Em sua terceira fase, o Comprova investiga conteúdos relacionados às políticas públicas do governo federal e à pandemia. Conteúdos que trazem desinformação relacionada à covid-19, como o verificado aqui, são ainda mais perigosos pois colocam a saúde da população em risco e podem custar vidas.

Uma vacina é a forma mais eficiente de imunizar a população e esforços estão sendo feitos em todo planeta para chegar a essa solução. A postagem em questão - que teve cerca de 3 mil compartilhamentos no Twitter e quase 12 mil curtidas até 8 de outubro - gera dúvidas sobre o processo de desenvolvimento da vacina e pode levar pessoas a decidirem não se vacinar quando a proteção estiver disponível para os brasileiros.

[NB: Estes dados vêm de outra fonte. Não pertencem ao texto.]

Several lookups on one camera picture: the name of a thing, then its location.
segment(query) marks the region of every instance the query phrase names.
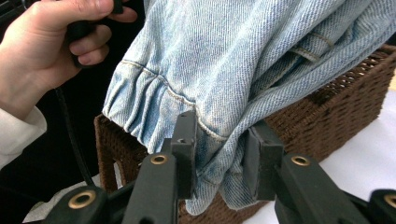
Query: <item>white surface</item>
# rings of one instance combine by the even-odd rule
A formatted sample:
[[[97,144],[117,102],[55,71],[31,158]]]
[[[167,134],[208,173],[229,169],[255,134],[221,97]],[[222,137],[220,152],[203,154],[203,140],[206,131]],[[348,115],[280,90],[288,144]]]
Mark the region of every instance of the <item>white surface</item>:
[[[389,91],[378,119],[320,163],[338,188],[368,201],[374,189],[396,189],[396,91]],[[274,203],[245,224],[276,224]]]

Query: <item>light blue denim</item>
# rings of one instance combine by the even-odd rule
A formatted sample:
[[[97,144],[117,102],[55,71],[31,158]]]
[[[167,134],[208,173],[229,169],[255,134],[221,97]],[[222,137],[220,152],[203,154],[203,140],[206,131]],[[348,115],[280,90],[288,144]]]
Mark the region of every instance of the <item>light blue denim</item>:
[[[352,68],[396,31],[396,0],[147,0],[145,26],[111,80],[103,113],[158,152],[195,110],[201,214],[219,191],[255,203],[242,133]]]

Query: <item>metal grommet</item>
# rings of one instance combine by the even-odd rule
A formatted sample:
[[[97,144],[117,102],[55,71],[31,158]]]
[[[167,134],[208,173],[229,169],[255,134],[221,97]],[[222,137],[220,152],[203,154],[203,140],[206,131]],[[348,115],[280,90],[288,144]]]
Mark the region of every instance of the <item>metal grommet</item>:
[[[76,194],[73,196],[73,198],[70,199],[69,201],[69,207],[73,209],[79,209],[88,206],[90,203],[92,203],[96,198],[96,193],[95,191],[88,189],[85,191],[82,191],[79,194]]]
[[[301,165],[301,166],[308,166],[311,164],[311,162],[309,161],[309,159],[302,157],[302,156],[293,156],[291,157],[291,160],[297,164],[297,165]]]
[[[384,196],[384,200],[387,204],[396,208],[396,194],[387,194]]]
[[[168,161],[168,158],[164,155],[158,155],[155,157],[151,157],[151,163],[156,164],[156,165],[164,164],[167,161]]]

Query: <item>black cable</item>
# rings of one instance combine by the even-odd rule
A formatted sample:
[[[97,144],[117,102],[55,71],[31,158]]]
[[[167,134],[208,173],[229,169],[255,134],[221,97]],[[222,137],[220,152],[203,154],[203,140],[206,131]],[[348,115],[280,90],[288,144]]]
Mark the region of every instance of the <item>black cable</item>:
[[[94,186],[95,184],[93,183],[92,176],[90,174],[90,170],[88,169],[87,163],[85,162],[81,145],[80,145],[80,143],[76,137],[76,134],[75,134],[73,122],[72,122],[72,119],[70,118],[67,103],[64,98],[64,91],[62,90],[61,87],[58,87],[55,89],[55,92],[58,97],[58,101],[61,106],[62,113],[64,114],[64,121],[66,123],[67,133],[70,138],[70,143],[72,144],[73,152],[76,157],[79,171],[81,172],[85,183],[89,186]]]

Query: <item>wicker basket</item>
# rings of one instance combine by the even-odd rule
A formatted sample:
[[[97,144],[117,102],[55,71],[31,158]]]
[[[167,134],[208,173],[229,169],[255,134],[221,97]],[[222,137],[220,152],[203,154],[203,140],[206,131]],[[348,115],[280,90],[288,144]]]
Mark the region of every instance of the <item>wicker basket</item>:
[[[265,120],[276,131],[288,152],[299,152],[319,161],[377,118],[396,66],[396,48],[383,46],[358,66],[327,86]],[[138,164],[147,155],[134,137],[103,115],[95,118],[101,184],[108,192],[117,189],[114,161],[121,183],[136,178]],[[263,206],[229,209],[219,195],[200,216],[190,216],[184,203],[179,223],[241,223]]]

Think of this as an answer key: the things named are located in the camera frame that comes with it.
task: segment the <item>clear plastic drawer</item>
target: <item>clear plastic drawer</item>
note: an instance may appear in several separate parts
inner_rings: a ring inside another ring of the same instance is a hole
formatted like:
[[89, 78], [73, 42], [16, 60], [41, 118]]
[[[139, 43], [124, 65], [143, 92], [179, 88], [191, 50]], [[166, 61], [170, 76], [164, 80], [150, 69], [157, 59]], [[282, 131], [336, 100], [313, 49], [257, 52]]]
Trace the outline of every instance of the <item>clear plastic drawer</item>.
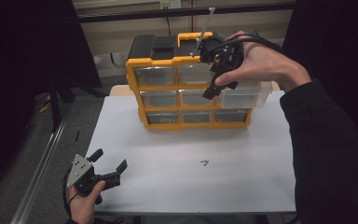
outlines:
[[211, 105], [213, 101], [202, 97], [205, 90], [180, 90], [181, 105]]
[[179, 113], [177, 111], [153, 111], [146, 112], [150, 124], [177, 123]]
[[219, 95], [217, 103], [222, 108], [261, 107], [272, 91], [271, 82], [259, 82], [254, 86], [239, 86], [236, 90], [225, 88]]
[[177, 66], [181, 84], [207, 84], [213, 78], [211, 66], [207, 63], [190, 63]]
[[212, 110], [184, 110], [182, 111], [183, 123], [208, 123], [211, 122]]
[[246, 120], [248, 109], [218, 109], [214, 111], [215, 122], [241, 122]]
[[141, 91], [144, 106], [176, 106], [176, 91]]
[[139, 86], [165, 86], [175, 83], [173, 67], [144, 67], [134, 69]]

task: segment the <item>black sleeve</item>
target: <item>black sleeve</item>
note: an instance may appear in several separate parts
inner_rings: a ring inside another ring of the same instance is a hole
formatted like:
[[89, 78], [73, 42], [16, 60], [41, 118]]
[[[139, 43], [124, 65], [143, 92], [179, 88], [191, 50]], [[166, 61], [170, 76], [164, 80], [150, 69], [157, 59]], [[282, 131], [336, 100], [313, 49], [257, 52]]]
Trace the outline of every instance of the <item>black sleeve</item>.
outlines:
[[301, 223], [358, 223], [358, 129], [318, 83], [287, 92]]
[[73, 221], [71, 218], [69, 218], [65, 224], [78, 224], [77, 222]]

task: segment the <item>white paper sheet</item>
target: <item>white paper sheet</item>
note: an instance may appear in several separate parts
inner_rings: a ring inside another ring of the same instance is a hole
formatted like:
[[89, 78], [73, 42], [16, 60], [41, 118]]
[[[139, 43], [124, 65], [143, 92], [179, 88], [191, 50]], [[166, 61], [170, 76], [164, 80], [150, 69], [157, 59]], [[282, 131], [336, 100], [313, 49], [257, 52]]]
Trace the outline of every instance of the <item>white paper sheet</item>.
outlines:
[[127, 159], [96, 211], [132, 214], [295, 212], [289, 126], [274, 91], [248, 128], [148, 131], [133, 96], [107, 97], [88, 156], [99, 175]]

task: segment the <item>wall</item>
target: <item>wall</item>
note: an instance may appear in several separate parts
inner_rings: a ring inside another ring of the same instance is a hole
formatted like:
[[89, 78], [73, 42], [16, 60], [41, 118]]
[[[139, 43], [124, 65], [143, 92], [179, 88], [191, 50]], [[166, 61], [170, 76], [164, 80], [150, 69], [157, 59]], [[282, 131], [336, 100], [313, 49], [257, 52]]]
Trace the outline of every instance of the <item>wall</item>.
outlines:
[[[92, 0], [73, 0], [74, 4], [92, 3]], [[130, 11], [145, 11], [159, 9], [159, 2], [151, 3], [144, 0], [143, 4], [126, 6], [96, 7], [77, 9], [77, 15], [99, 13], [122, 13]], [[246, 4], [262, 4], [274, 2], [288, 2], [287, 0], [183, 0], [182, 7], [219, 7]], [[232, 13], [213, 15], [209, 30], [220, 35], [232, 34], [239, 30], [257, 30], [262, 36], [269, 39], [282, 39], [285, 37], [292, 10]], [[175, 17], [169, 18], [172, 34], [200, 32], [207, 20], [207, 16]], [[168, 35], [168, 24], [165, 18], [144, 19], [136, 21], [107, 21], [82, 24], [83, 31], [93, 55], [110, 52], [128, 52], [132, 40], [137, 35]]]

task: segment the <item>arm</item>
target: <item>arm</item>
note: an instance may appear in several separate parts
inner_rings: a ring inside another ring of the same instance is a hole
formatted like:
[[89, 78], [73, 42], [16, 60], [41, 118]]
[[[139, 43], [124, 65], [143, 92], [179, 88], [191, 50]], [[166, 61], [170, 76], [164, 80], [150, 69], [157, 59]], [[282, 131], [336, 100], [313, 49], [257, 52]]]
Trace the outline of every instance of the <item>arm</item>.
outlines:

Publicações que tentam desacreditar a importância da vacina já foram verificadas pelo Comprova, como o post que insinua que a China não usará a própria vacina, o vídeo que afirma que as vacinas produzirão danos genéticos, o tuíte que diz que imunizantes usam células de fetos abortados e uma teoria conspiratória segundo a qual a proteção teria um microchip para rastrear a população.

Enganoso, para o Comprova, é o conteúdo que usa dados imprecisos; ou que confunde, com ou sem a intenção deliberada de causar dano.